You'll notice two themes creeping up:

  • We have two different flavors of collection initializers: square brackets and curly braces
  • We can manually instantiate a dictionary by adding or directly assigning (which are NOT the exact same behavior)

Otherwise, we still have capacity considerations just like the list benchmarks!

The Dictionary Benchmark Results

The dictionary benchmarks are as follows:

C# Collection Initializer and Collection Expression Benchmarks for Dictionary

Doing the same exercise of highest to lowest ratio:

  • 2.03X - Copy constructor with iterator strikes again! I suspect for similar reasons -- no count for knowing the capacity and the overhead of creating the iterator relative to the number of items.
  • 1.02X - Manually adding items to the dictionary WITH the capacity set was almost the exact same performance as using the collection initializer! This one to me is very surprising given the known capacity usually speeds things up a great deal.
  • 1.0X - Our classic collection initializer using curly braces and not setting the capacity is our baseline

Everything beyond here is technically faster according to our benchmarks:

  • 0.96X - In the case where we provide a capacity, we're a little bit faster than the baseline using the same syntax.
  • 0.95X - Manually assigning items without a known capacity is even faster, and about 5% faster than the baseline.

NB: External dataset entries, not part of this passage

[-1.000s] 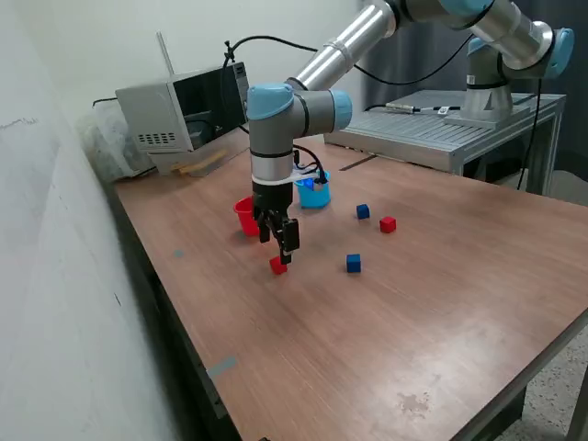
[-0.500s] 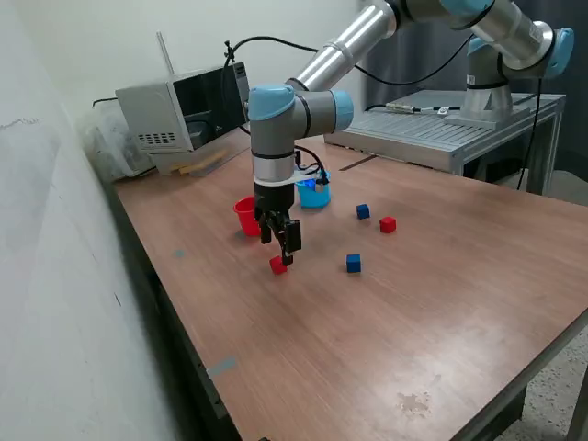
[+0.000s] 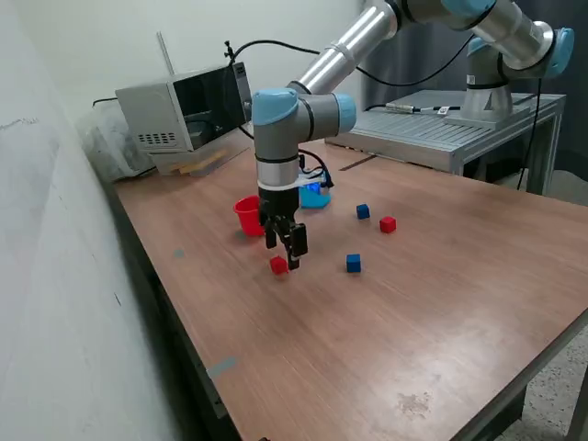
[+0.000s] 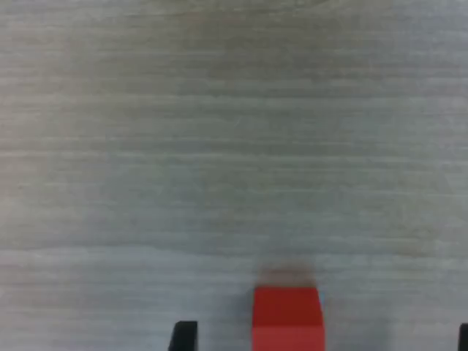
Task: Place red objects in the red bin, and blue objects in the blue bin.
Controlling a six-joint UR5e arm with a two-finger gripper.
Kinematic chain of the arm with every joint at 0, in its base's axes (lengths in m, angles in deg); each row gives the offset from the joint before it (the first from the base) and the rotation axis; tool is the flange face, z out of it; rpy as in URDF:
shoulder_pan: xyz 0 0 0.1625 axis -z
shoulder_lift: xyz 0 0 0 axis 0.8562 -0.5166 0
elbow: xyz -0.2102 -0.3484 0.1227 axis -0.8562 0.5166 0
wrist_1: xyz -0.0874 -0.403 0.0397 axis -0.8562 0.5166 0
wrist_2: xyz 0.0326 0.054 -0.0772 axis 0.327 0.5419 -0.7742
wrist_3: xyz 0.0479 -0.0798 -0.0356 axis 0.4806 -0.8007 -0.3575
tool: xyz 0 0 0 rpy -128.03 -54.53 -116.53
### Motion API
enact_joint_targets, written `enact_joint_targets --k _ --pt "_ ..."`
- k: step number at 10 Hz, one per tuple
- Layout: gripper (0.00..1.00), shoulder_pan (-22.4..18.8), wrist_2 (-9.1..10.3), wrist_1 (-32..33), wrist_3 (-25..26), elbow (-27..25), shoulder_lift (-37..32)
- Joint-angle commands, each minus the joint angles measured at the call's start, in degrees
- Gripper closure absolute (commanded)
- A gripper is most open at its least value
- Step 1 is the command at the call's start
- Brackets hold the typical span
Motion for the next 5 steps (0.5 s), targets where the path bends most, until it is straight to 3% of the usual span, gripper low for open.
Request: enact_joint_targets --k 1,5 --pt "0.0 -0.08 0.7 0.0 0.03 -0.22 0.6" --pt "0.0 0.01 0.7 0.09 -0.05 0.04 0.78"
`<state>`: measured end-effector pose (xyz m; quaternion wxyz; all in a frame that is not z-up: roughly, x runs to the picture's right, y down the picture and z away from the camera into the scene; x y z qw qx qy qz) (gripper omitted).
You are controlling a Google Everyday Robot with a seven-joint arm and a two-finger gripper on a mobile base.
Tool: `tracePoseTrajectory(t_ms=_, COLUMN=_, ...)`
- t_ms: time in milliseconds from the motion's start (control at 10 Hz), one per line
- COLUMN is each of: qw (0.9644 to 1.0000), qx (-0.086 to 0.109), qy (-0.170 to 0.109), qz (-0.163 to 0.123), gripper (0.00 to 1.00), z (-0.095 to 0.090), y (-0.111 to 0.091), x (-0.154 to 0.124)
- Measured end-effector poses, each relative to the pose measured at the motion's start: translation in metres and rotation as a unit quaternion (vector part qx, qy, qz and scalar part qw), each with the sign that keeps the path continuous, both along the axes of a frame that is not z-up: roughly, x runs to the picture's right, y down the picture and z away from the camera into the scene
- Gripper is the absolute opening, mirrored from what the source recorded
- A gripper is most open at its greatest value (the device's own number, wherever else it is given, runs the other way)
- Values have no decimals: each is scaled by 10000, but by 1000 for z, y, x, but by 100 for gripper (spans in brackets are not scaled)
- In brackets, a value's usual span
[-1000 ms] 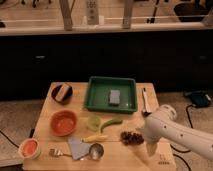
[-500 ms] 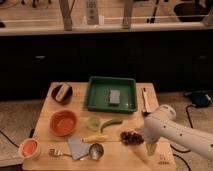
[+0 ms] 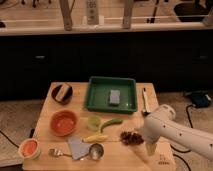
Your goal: Place grapes in red bowl
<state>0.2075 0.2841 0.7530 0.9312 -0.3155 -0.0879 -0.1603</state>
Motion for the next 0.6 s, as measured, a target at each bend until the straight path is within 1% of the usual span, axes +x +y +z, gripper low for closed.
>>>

I still wouldn't be making much of a fuss here.
  • 0.94X - Classic collection initializer but using square brackets and not setting a capacity is ~6% faster than the baseline.
  • 0.90X - Manually assigning items when the capacity is known is ~11% faster than the baseline, so we're starting to pick up steam a little bit here!
  • 0.87X - Classic collection initializer but using square brackets WITH a known capacity is ~15% faster than the baseline
  • 0.86X - Manually adding things to the dictionary but NOT setting a capacity is ~16% faster...

Okay, wait a second. Now we're going to see that doing a dictionary copy is the FASTEST with a ~35% speed boost? I'm not sure how we've started to see known capacities not helping and copy constructors being fastest.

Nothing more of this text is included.